The Gemini Observatory shows us a strange asymmetrical galaxy

The Gemini Observatory shows us a strange asymmetrical galaxy

The overdeveloped spiral arm of a galaxy dominates the foreground of a stunning new image from the Gemini Observatory in Hawaii. The image captures a lopsided spiral galaxy known as NGC 772, which is over 100 million light-years from Earth in the constellation of Aries. The photograph was taken by the Gemini North telescope, located near the summit of Mauna Kea in Hawaii and operated by the National Science Foundation's National Optical-Infrared Astronomy Research Laboratory (NOIRLab).

One of the galaxy's spiral arms appears very large, due to tidal interactions with its "unruly" neighbor, a dwarf elliptical galaxy called NGC 770. These tidal interactions, caused by differences in the gravitational field strength of the objects, have distorted and elongated one of the arms spiral of NGC 772, giving the galaxy a lopsided appearance, according to a statement from the NOIRLab.



Credits: Gemini / AURA
Due to the unusual appearance of NGC 772, the galaxy was included in the Atlas of Peculiar Galaxies, which is a 1966 collection by astronomer Halton Arp capturing 338 weird and wonderful galaxies that populate the universe.
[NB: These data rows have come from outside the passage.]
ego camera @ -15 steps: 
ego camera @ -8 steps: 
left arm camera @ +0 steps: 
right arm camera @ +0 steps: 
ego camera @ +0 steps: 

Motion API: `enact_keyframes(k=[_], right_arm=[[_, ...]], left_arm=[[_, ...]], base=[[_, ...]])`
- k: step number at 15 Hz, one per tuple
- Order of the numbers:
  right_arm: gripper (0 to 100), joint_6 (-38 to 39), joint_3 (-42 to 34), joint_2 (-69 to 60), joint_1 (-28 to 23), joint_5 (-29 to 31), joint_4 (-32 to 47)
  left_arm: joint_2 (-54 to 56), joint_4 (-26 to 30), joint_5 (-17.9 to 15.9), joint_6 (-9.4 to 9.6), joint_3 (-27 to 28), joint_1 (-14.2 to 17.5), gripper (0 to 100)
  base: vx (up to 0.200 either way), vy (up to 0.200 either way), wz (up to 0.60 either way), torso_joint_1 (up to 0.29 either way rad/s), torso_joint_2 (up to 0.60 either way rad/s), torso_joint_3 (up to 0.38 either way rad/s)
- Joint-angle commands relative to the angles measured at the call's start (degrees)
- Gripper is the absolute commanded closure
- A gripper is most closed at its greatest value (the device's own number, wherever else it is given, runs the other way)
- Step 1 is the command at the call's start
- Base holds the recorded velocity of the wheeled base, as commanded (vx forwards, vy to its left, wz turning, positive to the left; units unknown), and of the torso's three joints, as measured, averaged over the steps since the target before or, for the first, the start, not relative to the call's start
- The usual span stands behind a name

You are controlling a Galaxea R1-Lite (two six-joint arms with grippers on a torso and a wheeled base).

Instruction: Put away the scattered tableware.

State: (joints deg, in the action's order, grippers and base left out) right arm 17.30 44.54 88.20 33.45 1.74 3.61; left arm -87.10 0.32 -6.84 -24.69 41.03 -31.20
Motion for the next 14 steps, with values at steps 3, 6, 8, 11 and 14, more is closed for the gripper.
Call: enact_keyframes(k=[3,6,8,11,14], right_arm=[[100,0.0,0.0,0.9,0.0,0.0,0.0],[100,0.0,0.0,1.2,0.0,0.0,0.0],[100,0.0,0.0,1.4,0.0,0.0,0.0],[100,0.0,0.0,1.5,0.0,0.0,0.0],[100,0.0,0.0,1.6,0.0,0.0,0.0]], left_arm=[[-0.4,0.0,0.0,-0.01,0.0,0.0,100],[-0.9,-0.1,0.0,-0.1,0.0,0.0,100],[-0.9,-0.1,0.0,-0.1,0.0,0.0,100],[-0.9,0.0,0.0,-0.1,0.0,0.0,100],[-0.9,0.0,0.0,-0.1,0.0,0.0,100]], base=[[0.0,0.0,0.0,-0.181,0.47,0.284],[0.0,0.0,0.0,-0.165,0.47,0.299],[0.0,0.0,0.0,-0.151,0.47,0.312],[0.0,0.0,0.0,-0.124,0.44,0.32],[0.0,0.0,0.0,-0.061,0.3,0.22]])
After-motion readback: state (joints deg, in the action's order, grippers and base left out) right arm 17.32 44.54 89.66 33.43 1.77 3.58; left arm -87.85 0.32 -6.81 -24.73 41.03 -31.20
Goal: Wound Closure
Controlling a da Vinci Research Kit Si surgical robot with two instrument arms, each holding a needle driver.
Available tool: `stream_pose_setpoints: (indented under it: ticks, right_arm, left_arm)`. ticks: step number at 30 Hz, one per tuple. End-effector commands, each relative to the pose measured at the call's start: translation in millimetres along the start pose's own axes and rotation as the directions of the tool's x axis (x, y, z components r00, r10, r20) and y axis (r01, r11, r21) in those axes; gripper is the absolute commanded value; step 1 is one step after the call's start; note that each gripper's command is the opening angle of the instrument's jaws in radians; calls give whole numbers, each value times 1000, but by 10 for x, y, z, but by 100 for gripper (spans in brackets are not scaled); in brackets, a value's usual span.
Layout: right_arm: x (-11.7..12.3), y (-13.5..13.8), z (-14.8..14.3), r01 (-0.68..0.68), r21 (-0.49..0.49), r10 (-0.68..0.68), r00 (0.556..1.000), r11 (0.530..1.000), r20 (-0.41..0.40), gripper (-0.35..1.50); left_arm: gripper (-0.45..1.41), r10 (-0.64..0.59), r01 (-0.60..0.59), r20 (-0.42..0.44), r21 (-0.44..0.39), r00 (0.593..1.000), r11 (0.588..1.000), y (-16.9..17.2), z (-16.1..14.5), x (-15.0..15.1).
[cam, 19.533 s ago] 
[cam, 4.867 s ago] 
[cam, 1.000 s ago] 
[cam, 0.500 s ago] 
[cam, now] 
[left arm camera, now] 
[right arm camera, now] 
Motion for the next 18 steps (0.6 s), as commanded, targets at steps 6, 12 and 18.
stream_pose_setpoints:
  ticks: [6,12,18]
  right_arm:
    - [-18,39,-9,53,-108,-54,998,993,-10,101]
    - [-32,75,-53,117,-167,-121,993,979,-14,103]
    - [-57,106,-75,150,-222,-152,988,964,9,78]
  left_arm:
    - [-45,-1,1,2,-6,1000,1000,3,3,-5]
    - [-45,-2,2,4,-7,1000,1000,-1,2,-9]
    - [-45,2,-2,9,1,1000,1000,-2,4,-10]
The galaxies in this catalog boast strange structures, such as tidal tails, rings, jets, detached segments, or other idiosyncrasies. In addition to NGC 772's pumped arm, the new image captures a number of galaxies lurking in the background. NOIRLab shared the new image on March 22.

"The bright spots and the spots they scatter are distant galaxies, some of the closest examples can be resolved into characteristic spiral shapes," wrote NOIRLab staff in the declaration. "Every direction in the sky towards which astronomers have pointed telescopes contains a rich carpet of galaxies, with an estimated 2 trillion galaxies in total in our observable universe."